A few years ago the Swiss doctor Franz Messerli, then at the Columbia University St. Luke’s Hospital, published an article titled “Chocolate consumption, cognitive function, and Nobel laureates” [N Engl J Med 367 (2012) 1562]. Apparently he did the study just for fun, but he ended up discovering a sensible correlation between countries consuming more chocolate (which is known to contain flavanols, a class of flavonoids supposed to help blood flow to brain cells) and the number of Nobel prizes that country has obtained. The paper received to date more than 300 citations, and got quite some media attention, while also flurrying additional research. Dei, Heeren and Maurage [PLoS One 9 (2014) e92612] stated that scientific over-activity is a better predictor of Nobel chances than diet or GNP. On the other hand, Andràs Folyovich and colleagues protested [Orv.
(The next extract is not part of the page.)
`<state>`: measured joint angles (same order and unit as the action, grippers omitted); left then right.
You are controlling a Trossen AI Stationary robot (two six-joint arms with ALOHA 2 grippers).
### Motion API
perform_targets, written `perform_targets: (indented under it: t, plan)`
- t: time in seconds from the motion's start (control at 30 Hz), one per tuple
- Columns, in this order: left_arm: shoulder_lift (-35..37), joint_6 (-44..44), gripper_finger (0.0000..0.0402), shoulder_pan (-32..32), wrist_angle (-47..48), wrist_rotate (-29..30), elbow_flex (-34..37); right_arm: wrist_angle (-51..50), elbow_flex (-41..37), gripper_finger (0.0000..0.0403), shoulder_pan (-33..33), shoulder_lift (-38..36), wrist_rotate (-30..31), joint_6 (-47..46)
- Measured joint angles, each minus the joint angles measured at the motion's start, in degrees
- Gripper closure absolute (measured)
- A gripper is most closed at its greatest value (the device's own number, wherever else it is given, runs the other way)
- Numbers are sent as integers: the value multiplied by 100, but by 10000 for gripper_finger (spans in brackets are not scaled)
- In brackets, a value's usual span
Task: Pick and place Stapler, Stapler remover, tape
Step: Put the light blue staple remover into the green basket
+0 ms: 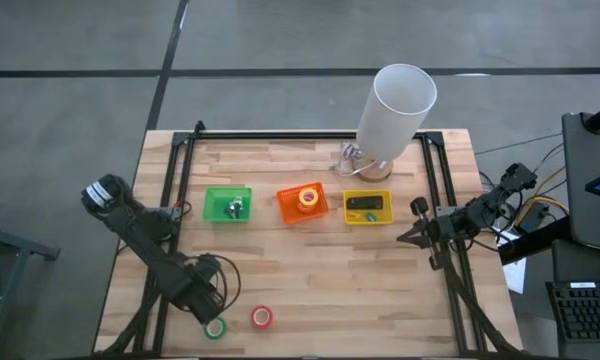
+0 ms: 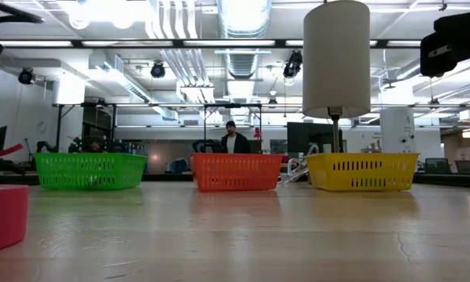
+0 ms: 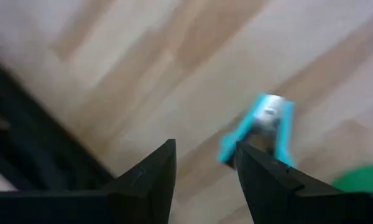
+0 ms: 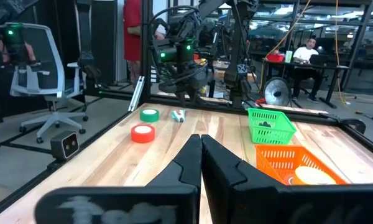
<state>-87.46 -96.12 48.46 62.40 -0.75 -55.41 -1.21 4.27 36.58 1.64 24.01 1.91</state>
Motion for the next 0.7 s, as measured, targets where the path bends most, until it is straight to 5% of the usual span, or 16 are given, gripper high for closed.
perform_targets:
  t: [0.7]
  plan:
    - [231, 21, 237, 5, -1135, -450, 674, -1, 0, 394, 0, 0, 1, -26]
Hetil 160 (2019) 26] that Hungary had not been included in Messerli’s study, and that their data clearly demonstrated that Hungary does not fit the scheme. To be fair, Messerli himself did point out special ‘outliers’ cases, like Sweden. Given its consumption of 6.4 kg per capita per year, Sweden should have produced about 14 Nobels, but got instead 32, about two standard deviations off the predicted value. Jokingly, he considered that the Nobel Committee, based in Stockholm, could have some inherent patriotic bias or, perhaps, that the Swedes are particularly sensitive to chocolate, and even minuscule amounts greatly enhance their cognitive skills. Pierre Maurage and colleagues [J. Nutrition 143 (2013) 931] had already warned about the perils of over-interpreting correlations in health studies, by comparing with consumption of other flavanol-rich foods. But Aloys Prinz [Soc. Sci.  Human. 2 (2020) 82] recently found that the correlation remains even after factoring out important contributions, such GNP, number of publications per year, or total R&D expenditure by country. Besides being an intellectual divertissement, Messerli’s paper forces us to ask whether science, as a global social activity, shouldn’t sometimes be too hasty in getting to unsupported conclusions.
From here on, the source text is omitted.